◆ **Data**:
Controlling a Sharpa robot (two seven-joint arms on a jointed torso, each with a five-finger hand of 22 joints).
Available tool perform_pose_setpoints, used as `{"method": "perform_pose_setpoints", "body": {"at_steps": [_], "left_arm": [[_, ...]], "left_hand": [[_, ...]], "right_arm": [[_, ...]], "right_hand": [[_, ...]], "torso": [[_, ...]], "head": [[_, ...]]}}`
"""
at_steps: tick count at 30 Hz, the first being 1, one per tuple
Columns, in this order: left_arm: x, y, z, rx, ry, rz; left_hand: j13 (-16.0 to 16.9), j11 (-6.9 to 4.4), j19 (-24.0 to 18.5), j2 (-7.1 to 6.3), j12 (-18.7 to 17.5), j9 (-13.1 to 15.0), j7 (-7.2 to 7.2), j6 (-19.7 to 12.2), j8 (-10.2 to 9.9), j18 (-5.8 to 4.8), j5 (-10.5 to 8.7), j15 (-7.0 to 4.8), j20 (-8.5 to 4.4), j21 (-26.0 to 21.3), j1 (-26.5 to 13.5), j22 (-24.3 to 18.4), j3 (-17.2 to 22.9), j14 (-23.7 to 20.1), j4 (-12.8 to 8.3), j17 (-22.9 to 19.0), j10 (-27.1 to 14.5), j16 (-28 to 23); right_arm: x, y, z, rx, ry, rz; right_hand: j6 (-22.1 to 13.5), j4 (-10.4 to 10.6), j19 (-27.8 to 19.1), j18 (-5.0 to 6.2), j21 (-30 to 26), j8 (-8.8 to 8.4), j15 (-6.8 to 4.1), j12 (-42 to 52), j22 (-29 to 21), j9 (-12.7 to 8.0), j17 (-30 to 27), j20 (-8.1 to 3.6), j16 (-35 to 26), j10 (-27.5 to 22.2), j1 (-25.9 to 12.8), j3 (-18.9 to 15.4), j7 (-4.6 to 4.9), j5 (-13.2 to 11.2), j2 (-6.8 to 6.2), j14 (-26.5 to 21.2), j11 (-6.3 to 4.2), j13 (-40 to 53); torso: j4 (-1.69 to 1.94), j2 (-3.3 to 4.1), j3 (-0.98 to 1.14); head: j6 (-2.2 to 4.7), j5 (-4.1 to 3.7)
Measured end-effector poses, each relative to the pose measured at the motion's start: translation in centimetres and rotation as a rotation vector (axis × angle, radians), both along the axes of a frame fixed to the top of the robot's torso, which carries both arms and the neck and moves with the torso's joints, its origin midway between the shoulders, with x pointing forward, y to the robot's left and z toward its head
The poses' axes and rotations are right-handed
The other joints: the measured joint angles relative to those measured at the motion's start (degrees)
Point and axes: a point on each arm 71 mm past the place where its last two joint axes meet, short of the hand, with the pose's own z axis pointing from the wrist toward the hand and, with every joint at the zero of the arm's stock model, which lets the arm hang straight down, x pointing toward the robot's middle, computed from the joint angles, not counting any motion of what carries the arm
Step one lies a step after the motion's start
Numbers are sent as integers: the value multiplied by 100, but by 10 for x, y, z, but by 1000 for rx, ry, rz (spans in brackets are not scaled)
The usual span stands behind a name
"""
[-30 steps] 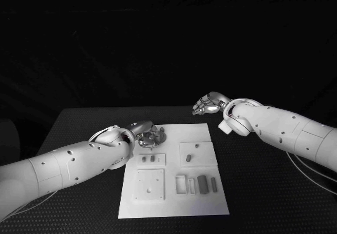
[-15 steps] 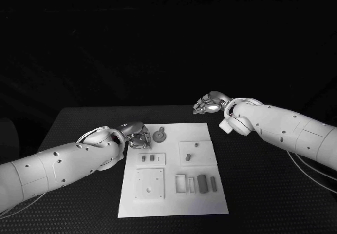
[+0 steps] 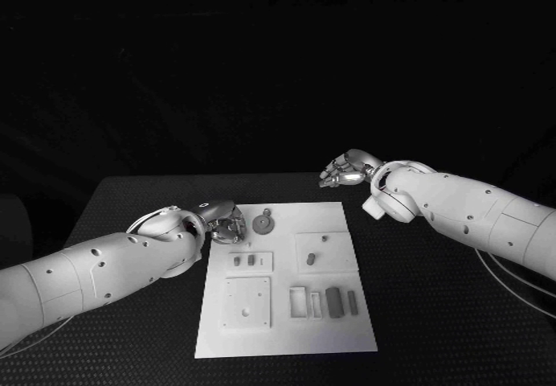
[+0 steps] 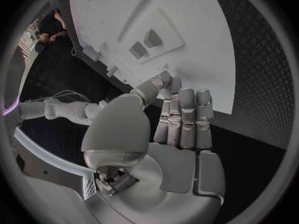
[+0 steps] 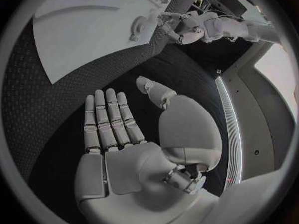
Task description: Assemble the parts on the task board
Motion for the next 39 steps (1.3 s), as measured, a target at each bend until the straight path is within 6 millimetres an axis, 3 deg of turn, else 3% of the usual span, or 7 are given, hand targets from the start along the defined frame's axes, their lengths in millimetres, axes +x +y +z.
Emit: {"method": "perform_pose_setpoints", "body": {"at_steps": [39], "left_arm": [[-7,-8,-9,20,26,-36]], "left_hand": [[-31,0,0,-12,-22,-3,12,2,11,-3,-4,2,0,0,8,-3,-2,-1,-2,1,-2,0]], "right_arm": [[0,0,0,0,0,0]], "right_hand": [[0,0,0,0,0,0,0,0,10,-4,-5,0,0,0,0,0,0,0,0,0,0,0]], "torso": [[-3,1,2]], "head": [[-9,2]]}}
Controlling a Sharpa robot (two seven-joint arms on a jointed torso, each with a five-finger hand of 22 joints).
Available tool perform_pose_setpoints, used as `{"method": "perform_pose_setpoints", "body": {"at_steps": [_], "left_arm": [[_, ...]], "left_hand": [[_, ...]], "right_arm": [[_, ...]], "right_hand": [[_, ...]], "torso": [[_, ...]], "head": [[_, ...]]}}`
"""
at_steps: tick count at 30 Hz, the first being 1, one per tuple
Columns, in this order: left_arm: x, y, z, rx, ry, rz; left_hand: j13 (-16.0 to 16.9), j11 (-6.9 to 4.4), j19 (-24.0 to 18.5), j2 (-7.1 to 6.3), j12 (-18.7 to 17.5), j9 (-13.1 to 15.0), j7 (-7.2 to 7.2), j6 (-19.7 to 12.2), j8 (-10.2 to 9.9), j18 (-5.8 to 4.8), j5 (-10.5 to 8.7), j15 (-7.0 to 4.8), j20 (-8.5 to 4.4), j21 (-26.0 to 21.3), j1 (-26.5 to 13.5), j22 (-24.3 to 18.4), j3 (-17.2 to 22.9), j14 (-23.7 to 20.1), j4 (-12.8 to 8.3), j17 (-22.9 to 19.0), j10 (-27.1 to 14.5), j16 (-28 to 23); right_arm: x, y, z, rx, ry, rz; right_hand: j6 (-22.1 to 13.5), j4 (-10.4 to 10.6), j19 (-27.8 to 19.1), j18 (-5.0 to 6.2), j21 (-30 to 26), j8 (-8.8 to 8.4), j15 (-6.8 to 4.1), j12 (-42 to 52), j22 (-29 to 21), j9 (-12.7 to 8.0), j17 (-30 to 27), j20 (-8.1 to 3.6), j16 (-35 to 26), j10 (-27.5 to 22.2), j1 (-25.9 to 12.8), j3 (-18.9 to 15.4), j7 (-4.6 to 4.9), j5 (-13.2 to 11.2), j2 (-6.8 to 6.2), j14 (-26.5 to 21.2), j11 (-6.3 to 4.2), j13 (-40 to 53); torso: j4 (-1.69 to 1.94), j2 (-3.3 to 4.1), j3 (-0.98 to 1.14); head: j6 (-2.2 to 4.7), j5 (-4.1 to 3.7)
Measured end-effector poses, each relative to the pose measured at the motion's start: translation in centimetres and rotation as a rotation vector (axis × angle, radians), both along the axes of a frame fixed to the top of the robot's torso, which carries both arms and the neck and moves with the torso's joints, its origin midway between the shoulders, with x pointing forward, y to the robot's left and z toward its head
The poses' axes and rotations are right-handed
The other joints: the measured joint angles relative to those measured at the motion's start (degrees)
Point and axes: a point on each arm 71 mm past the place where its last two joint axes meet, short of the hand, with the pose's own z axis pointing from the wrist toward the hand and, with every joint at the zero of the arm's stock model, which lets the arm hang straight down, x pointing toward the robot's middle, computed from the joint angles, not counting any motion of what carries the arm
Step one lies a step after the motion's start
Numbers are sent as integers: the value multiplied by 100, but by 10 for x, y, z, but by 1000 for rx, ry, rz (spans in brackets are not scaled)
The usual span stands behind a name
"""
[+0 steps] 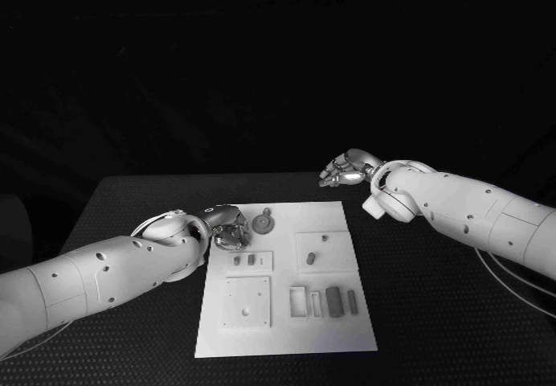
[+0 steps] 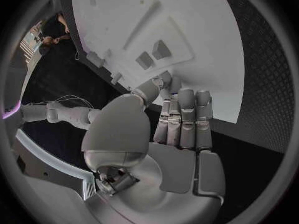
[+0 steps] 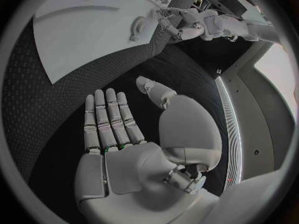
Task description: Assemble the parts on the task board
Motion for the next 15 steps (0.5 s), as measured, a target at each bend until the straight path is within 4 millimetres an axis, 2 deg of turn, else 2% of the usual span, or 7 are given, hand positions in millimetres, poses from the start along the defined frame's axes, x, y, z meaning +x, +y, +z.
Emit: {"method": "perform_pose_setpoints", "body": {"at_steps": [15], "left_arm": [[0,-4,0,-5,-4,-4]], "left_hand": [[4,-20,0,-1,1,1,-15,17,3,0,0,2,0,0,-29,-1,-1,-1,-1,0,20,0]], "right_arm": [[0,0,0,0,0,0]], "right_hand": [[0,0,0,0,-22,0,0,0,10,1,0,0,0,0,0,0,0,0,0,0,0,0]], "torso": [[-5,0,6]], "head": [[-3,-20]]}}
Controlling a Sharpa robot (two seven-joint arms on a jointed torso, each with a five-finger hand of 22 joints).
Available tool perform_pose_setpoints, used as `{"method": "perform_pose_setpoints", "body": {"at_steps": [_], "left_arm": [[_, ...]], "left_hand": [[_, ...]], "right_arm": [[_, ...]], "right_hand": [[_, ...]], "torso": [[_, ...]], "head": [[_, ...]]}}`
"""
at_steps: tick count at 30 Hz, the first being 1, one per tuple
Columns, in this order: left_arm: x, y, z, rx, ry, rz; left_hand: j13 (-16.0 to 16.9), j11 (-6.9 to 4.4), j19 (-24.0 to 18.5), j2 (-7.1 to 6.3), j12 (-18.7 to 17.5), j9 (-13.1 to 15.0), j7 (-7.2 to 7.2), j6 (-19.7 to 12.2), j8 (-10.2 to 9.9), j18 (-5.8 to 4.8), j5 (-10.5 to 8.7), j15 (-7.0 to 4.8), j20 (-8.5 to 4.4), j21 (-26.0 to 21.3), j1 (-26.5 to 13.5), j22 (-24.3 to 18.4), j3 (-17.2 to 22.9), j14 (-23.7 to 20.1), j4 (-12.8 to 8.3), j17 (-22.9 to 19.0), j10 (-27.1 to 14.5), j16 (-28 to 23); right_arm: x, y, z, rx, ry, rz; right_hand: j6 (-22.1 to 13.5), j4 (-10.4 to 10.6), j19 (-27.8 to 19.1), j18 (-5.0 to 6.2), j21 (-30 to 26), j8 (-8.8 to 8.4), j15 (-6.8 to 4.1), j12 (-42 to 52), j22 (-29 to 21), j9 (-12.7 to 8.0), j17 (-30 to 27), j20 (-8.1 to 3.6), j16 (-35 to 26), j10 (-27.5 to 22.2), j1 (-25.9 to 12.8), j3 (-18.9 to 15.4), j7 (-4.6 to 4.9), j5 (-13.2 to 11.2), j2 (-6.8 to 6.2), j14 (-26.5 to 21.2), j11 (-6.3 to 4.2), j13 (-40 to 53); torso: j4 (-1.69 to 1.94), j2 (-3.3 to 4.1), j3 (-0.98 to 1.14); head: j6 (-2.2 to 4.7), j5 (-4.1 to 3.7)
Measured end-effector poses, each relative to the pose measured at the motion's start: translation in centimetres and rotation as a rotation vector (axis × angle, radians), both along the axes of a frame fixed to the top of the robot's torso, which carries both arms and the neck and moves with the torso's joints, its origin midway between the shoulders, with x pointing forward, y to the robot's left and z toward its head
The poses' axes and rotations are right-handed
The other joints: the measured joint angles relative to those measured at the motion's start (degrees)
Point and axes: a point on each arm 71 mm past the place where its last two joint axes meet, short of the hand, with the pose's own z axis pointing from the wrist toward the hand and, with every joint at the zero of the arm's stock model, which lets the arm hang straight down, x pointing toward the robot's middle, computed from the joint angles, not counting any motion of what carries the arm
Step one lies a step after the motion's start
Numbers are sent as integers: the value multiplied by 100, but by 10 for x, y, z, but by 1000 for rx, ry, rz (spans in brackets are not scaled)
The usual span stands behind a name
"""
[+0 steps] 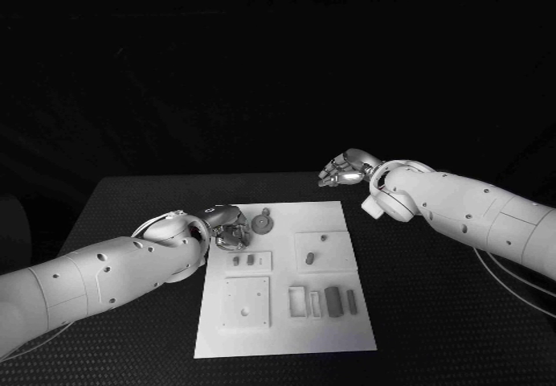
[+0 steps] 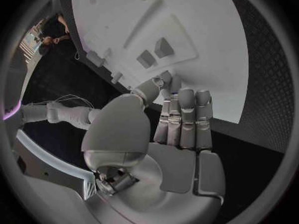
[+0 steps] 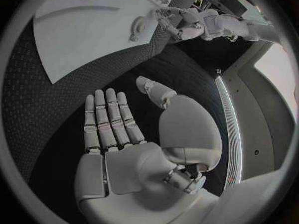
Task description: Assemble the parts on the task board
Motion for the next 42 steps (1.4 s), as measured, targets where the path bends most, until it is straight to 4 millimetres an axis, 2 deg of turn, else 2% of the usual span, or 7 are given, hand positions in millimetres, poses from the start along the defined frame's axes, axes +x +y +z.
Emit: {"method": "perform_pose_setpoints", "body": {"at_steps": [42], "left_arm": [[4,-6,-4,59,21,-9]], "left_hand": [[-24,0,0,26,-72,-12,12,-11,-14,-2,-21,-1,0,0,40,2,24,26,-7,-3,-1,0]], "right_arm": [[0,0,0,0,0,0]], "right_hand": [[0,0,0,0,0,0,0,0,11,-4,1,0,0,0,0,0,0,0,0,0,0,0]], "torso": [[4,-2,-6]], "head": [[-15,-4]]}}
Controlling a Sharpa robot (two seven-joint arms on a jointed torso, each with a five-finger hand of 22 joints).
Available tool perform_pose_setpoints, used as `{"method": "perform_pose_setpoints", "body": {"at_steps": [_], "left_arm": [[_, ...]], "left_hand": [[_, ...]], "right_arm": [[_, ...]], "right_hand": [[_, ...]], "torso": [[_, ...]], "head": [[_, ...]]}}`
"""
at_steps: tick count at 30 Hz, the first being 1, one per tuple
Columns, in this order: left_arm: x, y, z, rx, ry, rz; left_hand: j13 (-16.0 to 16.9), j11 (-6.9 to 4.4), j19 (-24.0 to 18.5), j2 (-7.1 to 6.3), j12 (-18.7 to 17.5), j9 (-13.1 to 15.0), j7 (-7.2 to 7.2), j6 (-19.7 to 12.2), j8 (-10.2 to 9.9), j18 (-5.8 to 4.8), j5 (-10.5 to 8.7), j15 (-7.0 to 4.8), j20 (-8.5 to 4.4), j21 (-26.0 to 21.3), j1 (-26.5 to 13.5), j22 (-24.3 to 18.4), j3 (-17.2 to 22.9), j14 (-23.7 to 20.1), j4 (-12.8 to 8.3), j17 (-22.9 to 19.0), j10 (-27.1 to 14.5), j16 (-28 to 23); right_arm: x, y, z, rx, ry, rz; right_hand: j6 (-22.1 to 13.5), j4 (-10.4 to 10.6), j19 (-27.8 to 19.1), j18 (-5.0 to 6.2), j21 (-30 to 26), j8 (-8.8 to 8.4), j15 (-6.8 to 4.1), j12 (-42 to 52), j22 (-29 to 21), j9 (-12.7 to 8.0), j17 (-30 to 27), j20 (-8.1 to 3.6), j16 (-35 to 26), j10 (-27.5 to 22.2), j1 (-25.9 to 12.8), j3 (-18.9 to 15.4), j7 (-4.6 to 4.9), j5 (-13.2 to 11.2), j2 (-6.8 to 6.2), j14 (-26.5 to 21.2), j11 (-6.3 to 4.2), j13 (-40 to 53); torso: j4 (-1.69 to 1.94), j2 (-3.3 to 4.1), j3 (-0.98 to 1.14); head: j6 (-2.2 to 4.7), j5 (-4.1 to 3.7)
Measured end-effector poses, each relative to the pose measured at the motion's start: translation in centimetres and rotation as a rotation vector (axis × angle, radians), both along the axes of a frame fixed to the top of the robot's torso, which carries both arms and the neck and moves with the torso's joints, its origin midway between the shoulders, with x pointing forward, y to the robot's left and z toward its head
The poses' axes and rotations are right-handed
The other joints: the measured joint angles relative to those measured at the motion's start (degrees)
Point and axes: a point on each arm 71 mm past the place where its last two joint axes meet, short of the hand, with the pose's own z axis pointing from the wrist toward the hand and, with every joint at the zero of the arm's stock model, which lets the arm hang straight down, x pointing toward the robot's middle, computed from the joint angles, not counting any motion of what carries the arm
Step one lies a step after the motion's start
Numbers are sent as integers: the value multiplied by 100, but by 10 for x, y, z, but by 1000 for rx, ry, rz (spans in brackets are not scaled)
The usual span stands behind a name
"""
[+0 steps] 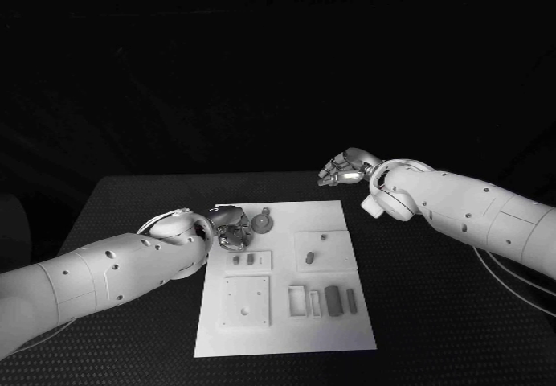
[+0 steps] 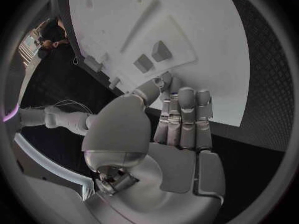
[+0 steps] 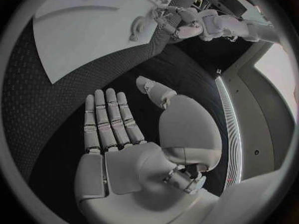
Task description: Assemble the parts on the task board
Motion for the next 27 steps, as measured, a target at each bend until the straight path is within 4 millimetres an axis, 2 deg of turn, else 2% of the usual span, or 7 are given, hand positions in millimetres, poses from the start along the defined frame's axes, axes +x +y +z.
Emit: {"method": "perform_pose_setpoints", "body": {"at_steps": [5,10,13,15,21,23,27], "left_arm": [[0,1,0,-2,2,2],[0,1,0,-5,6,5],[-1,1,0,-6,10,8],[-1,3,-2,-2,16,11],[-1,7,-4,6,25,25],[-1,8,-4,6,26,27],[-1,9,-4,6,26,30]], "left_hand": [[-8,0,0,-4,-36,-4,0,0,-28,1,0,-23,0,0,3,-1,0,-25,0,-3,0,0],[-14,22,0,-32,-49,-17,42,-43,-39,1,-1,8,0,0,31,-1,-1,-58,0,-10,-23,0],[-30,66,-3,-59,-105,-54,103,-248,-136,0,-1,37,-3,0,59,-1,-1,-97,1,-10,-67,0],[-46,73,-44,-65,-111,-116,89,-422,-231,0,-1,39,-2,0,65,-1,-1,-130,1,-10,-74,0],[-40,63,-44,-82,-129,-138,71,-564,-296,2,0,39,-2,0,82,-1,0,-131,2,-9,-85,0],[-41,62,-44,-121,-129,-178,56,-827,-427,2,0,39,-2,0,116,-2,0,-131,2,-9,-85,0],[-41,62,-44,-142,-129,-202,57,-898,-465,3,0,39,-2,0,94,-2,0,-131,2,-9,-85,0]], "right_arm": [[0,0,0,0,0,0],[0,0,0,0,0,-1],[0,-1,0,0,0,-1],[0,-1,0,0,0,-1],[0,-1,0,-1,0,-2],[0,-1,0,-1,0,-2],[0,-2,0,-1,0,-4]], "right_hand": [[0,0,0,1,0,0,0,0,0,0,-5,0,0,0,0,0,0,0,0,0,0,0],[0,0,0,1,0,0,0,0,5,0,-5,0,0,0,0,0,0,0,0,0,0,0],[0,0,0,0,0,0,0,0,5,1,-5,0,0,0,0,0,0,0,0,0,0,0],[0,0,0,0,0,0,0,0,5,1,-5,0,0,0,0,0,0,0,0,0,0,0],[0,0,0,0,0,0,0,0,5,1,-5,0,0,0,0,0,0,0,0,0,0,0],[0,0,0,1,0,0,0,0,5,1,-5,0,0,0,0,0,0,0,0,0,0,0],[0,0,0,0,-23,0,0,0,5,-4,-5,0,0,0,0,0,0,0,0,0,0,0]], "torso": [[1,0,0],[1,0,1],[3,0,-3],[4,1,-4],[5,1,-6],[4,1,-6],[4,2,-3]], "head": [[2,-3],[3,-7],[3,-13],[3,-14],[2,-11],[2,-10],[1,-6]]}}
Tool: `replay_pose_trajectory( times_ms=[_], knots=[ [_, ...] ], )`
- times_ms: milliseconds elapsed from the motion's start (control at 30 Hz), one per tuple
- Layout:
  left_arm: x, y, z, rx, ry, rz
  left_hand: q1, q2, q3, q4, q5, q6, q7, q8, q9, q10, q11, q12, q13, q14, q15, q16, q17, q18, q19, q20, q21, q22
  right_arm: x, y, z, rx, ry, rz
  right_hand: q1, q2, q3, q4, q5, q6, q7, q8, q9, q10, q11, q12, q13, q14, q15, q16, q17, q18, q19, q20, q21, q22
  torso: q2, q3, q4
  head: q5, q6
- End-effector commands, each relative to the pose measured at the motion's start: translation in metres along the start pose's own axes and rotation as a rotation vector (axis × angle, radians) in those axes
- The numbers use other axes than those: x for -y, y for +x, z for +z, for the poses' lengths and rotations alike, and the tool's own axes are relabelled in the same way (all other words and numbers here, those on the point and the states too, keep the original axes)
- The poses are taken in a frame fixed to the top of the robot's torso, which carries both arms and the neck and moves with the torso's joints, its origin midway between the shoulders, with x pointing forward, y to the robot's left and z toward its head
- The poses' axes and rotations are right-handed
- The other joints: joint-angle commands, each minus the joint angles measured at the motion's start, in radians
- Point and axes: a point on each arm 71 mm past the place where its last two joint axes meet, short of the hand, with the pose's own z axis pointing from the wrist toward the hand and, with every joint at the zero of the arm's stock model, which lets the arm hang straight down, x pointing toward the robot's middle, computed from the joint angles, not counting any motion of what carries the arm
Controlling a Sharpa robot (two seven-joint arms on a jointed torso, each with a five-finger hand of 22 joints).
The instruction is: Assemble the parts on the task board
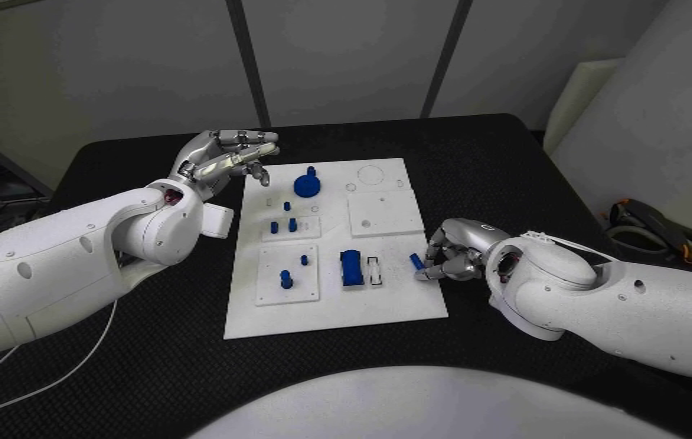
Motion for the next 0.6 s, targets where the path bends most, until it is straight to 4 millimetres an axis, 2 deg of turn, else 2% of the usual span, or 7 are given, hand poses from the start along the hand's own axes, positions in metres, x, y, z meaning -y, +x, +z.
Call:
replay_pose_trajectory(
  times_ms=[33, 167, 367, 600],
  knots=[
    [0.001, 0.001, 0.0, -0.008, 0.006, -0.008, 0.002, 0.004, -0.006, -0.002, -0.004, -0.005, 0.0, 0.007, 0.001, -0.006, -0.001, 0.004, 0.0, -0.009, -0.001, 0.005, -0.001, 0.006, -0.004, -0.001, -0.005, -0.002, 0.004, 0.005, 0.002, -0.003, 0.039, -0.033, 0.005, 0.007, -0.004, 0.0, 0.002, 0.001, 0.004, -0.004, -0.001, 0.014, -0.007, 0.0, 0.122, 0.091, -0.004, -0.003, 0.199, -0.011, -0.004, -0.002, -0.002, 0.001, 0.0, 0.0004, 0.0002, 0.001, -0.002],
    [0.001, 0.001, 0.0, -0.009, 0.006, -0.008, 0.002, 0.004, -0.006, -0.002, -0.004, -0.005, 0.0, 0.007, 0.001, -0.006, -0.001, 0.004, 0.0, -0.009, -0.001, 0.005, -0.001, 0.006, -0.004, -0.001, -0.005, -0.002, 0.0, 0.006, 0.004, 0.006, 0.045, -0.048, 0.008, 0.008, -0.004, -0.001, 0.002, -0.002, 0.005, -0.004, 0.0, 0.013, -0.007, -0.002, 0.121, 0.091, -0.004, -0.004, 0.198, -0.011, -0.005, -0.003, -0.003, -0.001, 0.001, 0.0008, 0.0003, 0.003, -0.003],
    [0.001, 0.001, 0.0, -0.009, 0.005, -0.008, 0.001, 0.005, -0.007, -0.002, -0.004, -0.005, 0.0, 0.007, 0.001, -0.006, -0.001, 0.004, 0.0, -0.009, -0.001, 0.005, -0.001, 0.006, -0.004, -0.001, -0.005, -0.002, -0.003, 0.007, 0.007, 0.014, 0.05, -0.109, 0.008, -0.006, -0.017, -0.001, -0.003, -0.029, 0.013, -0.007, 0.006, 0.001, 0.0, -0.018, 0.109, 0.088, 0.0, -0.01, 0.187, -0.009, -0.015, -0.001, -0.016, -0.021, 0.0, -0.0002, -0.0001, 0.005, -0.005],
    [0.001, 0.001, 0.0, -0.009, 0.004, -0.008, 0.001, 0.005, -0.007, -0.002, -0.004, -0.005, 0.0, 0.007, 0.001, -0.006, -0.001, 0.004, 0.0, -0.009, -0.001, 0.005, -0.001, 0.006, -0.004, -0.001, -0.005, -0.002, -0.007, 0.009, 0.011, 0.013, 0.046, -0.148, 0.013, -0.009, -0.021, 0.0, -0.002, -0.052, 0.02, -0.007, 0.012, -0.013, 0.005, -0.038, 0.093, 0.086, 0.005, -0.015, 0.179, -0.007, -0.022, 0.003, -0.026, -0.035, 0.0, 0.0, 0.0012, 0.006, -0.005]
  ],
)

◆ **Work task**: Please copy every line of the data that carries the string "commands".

◆ **Task output**:
- End-effector commands, each relative to the pose measured at the motion's start: translation in metres along the start pose's own axes and rotation as a rotation vector (axis × angle, radians) in those axes
- The other joints: joint-angle commands, each minus the joint angles measured at the motion's start, in radians

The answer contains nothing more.